A joint statement released after the call stressed "the importance of finding an agreement, if at all possible, as a strong basis for a strategic EU-UK relationship in future."
Both leaders concurred that progress had been made in recent weeks but said "that significant gaps remained, notably but not only in the areas of fisheries, the level playing field, and governance."
The chief negotiators, Michel Barnier for the EU and David Frost for the UK, were instructed to "work intensively" to resolve these differences.
The statement concluded by saying that both leaders had agreed "to speak on a regular basis on this issue."
Before the call, it had been speculated that the possibility of "tunnel" talks between the EU and UK would be raised. The speculation appears to have been misplaced, however.
If tunnel talks had been ratified, it would have granted the protagonists a period of time before the next EU summit on October 15 to conduct trade talks away from the scrutiny of the media.
Ms von der Leyen tweeted of the discussion:
Earlier on Saturday, Britain's Cabinet Office Minister Michael Gove said he was “optimistic” about the chances of sealing a post-Brexit trade agreement with the European Union, although he expects “there will be one or two ups and downs on the way”.
Mr Gove was speaking on the first day of the Conservative Party’s annual conference which is taking place online due to Covid-19 restrictions.
He said that trade talks had been a "tough process" and that a deal would be "hugely helpful" for all sectors of the UK economy which is reeling from a 19.8 per cent plunge in GDP in the second quarter of 2020. He emphasised that the UK had made "extensive preparations" for any outcome, however.

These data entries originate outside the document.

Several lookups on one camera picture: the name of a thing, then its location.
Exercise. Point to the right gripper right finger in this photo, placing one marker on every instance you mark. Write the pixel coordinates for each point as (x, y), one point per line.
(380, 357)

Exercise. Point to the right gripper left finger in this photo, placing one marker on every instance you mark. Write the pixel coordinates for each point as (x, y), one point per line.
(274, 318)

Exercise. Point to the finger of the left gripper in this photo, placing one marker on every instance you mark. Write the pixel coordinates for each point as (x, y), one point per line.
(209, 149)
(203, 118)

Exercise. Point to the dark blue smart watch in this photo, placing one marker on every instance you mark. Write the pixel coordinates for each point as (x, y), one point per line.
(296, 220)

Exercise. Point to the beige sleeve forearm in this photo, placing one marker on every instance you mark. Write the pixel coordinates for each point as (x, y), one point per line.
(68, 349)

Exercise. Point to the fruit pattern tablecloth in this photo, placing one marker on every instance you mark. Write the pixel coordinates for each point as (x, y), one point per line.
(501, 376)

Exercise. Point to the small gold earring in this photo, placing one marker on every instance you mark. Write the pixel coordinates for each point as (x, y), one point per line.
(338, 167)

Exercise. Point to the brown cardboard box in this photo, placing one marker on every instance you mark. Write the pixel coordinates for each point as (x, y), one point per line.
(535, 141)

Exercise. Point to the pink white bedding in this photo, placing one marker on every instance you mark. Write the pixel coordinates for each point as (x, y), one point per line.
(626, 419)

The cabinet office minister also commented on the tumultuous UK jobs market.
Following Finance Minister Rishi Sunak's confirmation in September that the government's furlough scheme will finish at the end of October, Mr Gove admitted that that it was inevitable there would be some "churn" in the labour market.
He also called for more government departments and agencies to move outside London to leverage skills in the regions, arguing that the rise in working from home would allow Whitehall “decision-makers” to be dispersed around the country.